We assume that each attention score represent the probability of two words being related in the sentence.
We show below an example of the beam-search input for the sentence "Joe is curious about cars".
| | Joe | is | curious | about | cars |
|---------|-----|-----|---------|-------|------|
| Joe | X | 0.1 | 0.4 | 0.2 | 0.3 |
| is | X | X | 0.1 | 0.3 | 0.1 |
| curious | X | X | X | 0.4 | 0.2 |
| about | X | X | X | X | 0.4 |
| cars | X | X | X | X | X |
We utilize spaCy to determine the noun chunks and link them to form head-tail pairs. One possible
head-tail pair for this example would be "(Joe, cars)". Taking "Joe" as the first word, we traverse
the first line of the matrix forming candidate relationships. "is", "curious", "about" are all candidates.
The beam-search only passes for its next iteration the top-k candidates, based on their average attention scores.

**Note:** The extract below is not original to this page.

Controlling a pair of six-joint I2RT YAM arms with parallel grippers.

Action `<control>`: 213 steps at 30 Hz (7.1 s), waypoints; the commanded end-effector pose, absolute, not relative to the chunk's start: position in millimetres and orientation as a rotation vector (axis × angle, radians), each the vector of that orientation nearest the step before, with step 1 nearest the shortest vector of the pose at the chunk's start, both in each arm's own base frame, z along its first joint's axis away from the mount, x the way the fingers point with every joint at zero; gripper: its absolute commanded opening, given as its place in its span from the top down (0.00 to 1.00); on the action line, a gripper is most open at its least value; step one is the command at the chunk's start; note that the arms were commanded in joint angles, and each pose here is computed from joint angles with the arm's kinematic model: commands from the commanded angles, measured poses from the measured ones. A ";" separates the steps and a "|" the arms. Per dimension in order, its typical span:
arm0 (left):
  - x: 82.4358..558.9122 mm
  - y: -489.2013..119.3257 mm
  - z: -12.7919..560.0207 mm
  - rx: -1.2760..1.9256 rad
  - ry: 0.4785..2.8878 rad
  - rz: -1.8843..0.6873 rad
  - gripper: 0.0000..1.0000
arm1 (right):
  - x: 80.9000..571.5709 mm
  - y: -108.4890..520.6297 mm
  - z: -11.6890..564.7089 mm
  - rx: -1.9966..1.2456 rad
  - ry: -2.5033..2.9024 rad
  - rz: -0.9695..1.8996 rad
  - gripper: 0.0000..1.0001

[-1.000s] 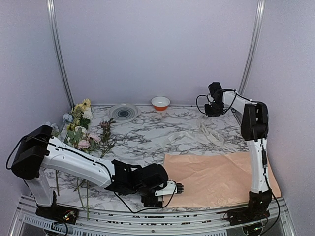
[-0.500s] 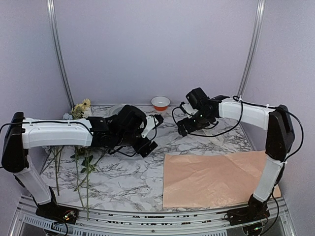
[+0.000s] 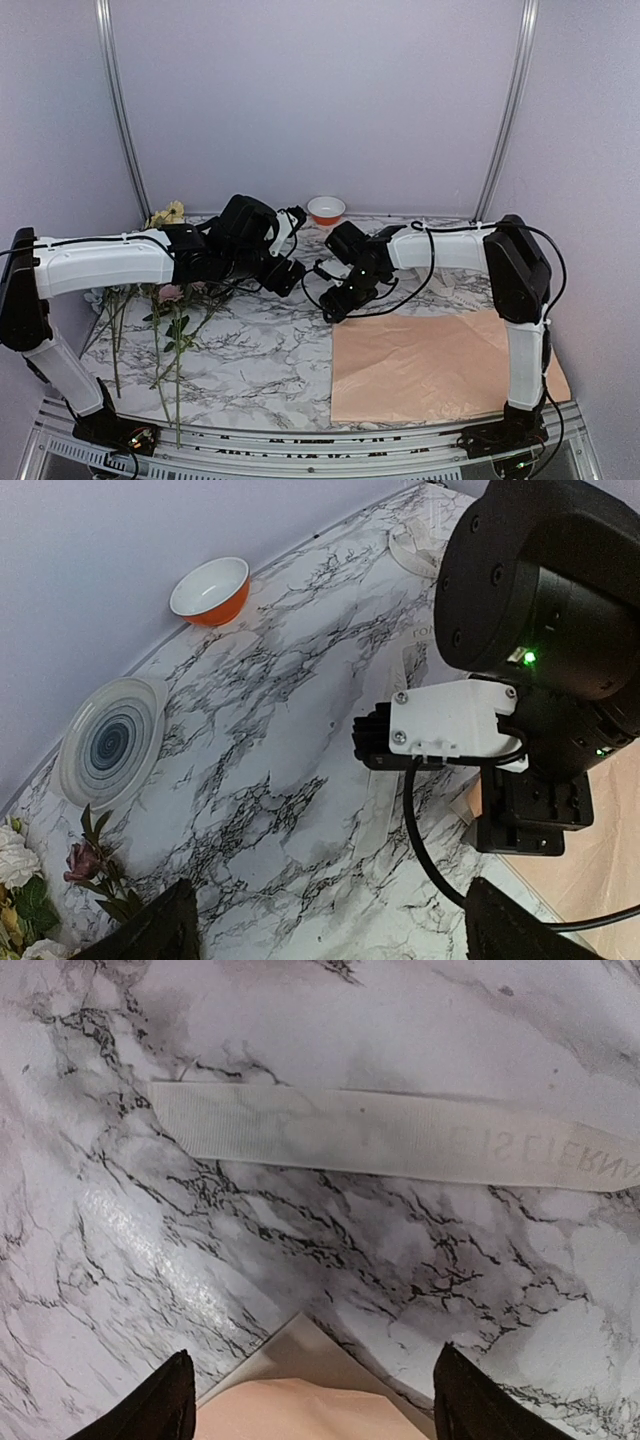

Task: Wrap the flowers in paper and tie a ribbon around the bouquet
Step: Move the ribbon to the corner of the board, then pick up the corner of the folded wrapping paper from the center of the board, then pass from the right arm to the left, then flatten out the folded wrapping paper at the center of the board, then adjust the flattened wrapping paper at the center of the board, then pick up the fake flower from the corner of the board.

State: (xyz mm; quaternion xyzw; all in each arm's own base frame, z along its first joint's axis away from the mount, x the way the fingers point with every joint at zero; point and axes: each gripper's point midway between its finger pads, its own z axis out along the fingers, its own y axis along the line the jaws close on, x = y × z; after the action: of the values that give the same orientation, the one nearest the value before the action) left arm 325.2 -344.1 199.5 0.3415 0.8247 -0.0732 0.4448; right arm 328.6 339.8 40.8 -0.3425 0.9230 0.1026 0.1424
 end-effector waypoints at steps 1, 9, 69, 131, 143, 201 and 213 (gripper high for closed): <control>323.2 -340.1 207.8 0.835 2.030 -0.184 0.07 | 335.0 348.4 36.4 -0.971 2.665 0.278 0.27; 323.5 -338.8 208.4 0.842 2.025 -0.172 0.06 | 322.2 351.7 28.3 -1.000 2.691 0.288 0.39; 270.4 -369.4 279.9 1.072 1.645 -0.676 1.00 | 288.0 331.0 370.1 -0.814 1.822 0.905 0.60; 54.0 -440.2 92.3 2.101 1.280 -0.520 0.17 | 370.2 214.7 165.1 -0.563 2.331 0.362 0.33; 230.5 -322.9 136.5 1.269 1.993 -0.107 0.41 | 380.4 205.8 47.3 -0.474 2.639 0.201 0.52; 269.0 -26.0 36.4 -0.584 2.678 0.063 0.70 | 350.9 182.8 125.2 -0.374 2.449 0.213 0.50; 284.2 -19.3 61.2 -0.612 2.573 0.087 1.00 | 355.7 182.9 117.7 -0.395 2.475 0.177 0.49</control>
State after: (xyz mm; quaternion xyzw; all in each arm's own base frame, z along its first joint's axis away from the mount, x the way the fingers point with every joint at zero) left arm 264.4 -32.9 21.2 -0.2052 0.9627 0.0112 0.1760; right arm 347.5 177.3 104.7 -0.1441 0.9433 0.0668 0.2915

If k is one, the only candidate for the second iteration is "curious" with a score of 0.4.
We now traverse the third line in the matrix, looking for possible next tokens given "curious".
"curious about" is the only possibility here because "cars" belongs to the tail chunk. "curious" about
has a score of `(0.4+0.4)/2=0.4`.
The relationship we found for the head-tail pair "(Joe, cars)" is "curious about", so the triplet
looks like `(Joe, curious about, cars)`.
In a later stage, we remove prepositions for the relations and uncapitalize, so the final triplet is
`(joe, curious, cars)`.
## Using other language models
Havina can be a tool for evaluating the text understanding of language models. As it finds the relationship between
words from the attention matrices, checking the resulting triplets indicates whether the model is learning correct
parameters.
The easiest way to use the library with another language model is to derive the `LanguageModel` class for it, as
the examples in [language_model.py](havina/language_model.py).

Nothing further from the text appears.